If Monsanto and WorldCom and Enron are indeed people, what kind of people are they? The
movie asks Robert Hare, a consultant who helps the FBI profile its suspects. His diagnosis:
Corporations by definition have a personality disorder and can be categorized as psychopathic.
That is because they single-mindedly pursue their own wills and desires without any
consideration for other people (or corporations) and without reference to conventional
morality. They don't act that way to be evil; it's just, as the scorpion explained to the frog, that
it's in their nature.

Having more or less avoided the corporate world by living in my little movie critic corner, I've
been struck by the way classmates and friends identify with their corporations. They are loyal
to an entity that exists only to perpetuate itself. Any job that requires you to wear a corporate
lapel pin is taking more precious things from you than display space. Although I was greatly
cheered to see Ken Lay in handcuffs, I can believe he thinks he's innocent. In corporate terms,
he is: He was only doing his job in reflecting Enron's psychopathic nature.

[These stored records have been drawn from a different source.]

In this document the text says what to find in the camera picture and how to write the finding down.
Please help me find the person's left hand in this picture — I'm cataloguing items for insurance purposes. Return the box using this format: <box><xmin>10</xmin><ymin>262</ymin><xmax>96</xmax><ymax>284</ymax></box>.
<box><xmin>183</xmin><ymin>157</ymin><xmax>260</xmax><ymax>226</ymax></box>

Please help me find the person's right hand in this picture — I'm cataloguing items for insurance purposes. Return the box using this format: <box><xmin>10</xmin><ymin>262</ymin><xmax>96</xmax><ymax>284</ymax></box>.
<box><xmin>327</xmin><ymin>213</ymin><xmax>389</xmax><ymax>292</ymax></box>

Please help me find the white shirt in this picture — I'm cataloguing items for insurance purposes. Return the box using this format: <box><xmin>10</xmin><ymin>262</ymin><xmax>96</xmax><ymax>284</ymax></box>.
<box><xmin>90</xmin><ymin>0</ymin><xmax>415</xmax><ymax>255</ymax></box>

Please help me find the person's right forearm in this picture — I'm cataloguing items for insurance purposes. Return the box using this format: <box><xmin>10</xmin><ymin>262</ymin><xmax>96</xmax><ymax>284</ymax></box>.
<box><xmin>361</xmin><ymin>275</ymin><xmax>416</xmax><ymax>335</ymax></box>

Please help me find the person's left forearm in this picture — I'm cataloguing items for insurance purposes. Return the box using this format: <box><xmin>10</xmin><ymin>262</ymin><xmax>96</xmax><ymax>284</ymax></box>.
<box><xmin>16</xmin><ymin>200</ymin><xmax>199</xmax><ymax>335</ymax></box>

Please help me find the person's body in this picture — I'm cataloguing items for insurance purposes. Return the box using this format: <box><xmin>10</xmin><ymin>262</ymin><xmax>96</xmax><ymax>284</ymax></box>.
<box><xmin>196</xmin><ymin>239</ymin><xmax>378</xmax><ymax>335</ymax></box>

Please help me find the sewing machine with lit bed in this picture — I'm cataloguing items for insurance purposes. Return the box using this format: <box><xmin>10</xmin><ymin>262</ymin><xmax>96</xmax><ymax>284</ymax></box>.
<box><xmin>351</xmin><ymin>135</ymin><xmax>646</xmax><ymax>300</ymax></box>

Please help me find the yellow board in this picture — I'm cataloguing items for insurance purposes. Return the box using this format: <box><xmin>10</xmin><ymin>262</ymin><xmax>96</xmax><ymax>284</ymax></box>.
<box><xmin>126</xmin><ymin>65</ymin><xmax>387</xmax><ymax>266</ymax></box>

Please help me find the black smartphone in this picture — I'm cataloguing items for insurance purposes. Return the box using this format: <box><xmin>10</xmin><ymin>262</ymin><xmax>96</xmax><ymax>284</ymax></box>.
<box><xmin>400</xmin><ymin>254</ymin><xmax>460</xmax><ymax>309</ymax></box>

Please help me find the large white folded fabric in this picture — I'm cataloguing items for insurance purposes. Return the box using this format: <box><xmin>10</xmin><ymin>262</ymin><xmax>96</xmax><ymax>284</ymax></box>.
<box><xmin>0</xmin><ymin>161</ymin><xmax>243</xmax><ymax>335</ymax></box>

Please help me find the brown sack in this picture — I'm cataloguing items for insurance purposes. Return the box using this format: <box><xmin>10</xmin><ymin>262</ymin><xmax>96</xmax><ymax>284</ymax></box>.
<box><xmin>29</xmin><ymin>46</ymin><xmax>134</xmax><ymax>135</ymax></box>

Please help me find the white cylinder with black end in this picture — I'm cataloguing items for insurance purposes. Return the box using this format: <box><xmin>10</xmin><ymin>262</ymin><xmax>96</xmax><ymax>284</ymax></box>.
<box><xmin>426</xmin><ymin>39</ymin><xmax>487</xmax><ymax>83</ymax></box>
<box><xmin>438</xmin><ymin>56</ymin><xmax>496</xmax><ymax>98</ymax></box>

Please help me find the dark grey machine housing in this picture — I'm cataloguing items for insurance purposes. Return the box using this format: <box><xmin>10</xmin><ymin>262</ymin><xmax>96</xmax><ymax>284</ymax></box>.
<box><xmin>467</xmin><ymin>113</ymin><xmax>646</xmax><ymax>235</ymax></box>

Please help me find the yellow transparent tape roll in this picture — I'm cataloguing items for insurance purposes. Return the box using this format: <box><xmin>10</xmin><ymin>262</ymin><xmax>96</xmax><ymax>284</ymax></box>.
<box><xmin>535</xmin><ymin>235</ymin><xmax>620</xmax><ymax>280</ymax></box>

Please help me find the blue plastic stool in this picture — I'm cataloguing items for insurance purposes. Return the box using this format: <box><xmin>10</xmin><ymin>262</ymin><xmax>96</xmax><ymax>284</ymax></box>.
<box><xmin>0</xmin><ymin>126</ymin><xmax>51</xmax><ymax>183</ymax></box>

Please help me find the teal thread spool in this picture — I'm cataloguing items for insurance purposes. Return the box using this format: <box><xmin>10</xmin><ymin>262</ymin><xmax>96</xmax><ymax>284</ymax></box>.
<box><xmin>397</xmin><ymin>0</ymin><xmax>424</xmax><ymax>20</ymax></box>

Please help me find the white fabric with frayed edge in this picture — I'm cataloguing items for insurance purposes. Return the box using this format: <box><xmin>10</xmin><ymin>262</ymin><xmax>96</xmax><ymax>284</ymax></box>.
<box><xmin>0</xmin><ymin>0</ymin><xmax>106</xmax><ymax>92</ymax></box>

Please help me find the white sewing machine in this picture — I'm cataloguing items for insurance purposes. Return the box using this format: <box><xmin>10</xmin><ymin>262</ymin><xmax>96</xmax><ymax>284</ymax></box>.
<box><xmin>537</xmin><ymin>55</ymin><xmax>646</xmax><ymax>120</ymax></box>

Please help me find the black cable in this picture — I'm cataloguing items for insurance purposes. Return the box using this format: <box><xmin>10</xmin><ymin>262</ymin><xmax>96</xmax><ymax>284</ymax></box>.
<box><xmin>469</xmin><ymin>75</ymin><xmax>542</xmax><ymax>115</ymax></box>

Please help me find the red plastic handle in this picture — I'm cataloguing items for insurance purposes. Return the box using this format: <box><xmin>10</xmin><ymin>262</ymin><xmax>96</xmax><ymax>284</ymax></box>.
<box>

The movie assembles a laundry list of corporate sins: Bovine Growth Hormone, Agent Orange,
marketing research on how to inspire children to nag their parents to buy products. It is in the
interest of corporations to sell products, and therefore in their interest to have those products
certified as safe, desirable and good for us. No one who knows anything about the assembly-
line production of chickens would eat a non-organic chicken. Cows, which are vegetarians, have
been fed processed animal protein, leading to the charming possibility that they can pass along
mad cow disease. Farm-raised salmon contains mercury. And so on.
If corporations are maximizing profits by feeding strangelovian chemicals to unsuspecting
animals, what are we to make of the U.S. Supreme Court decision that living organisms can be
patented? Yes, strains of laboratory mice, cultures of bacteria, even bits of DNA, can now be
privately owned.

Fascinated as I am by the labyrinthine reasoning by which stem cell research somehow violates
the Right to Life, I have been waiting for opponents of stem cell research to attack the private
ownership and patenting of actual living organisms, but I wait in vain. If there is one thing more
sacred than the Right to Life, it is the corporation's Right to Patent, Market and Exploit Life.

If I seem to have strayed from the abstract idea of a corporation, "The Corporation" does some
straying itself. It produces saintly figures like Roy Anderson, CEO of Interface, the largest rug
manufacturer in the world, who tells his fellow executives they are all "plundering" the globe
and tries to move his corporation toward sustainable production. All living organisms on Earth
are in decline, the documentary argues, mostly because corporations are stealing from the
future to enrich themselves in the present.

"The Corporation" is an impassioned polemic, filled with information sure to break up any
dinner-table conversation. Its fault is that of the dinner guest who tells you something
fascinating, and then tells you again, and then a third time. At 145 minutes, it overstays its
welcome. The wise documentarian should treat film stock as a non-renewable commodity.